Prompt: Find the line that contains "The format is" in the entries below. Restate it and every line after it, word for word, with no pictures.

++++++

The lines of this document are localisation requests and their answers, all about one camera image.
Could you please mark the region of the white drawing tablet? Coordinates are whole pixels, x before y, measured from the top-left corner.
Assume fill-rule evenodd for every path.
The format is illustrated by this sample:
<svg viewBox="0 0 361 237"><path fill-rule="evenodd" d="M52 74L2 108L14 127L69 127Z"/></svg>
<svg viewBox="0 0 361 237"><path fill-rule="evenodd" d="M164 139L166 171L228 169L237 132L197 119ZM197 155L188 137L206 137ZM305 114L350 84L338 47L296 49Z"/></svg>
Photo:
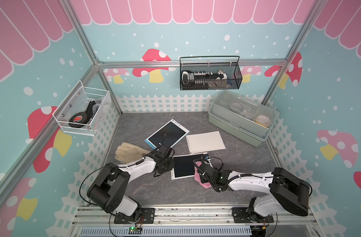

++++++

Your solution:
The format is illustrated by this sample:
<svg viewBox="0 0 361 237"><path fill-rule="evenodd" d="M52 74L2 108L14 127L69 127Z"/></svg>
<svg viewBox="0 0 361 237"><path fill-rule="evenodd" d="M164 139L166 171L228 169L237 132L197 119ZM197 155L188 137L206 137ZM305 114L350 84L338 47L296 49Z"/></svg>
Photo:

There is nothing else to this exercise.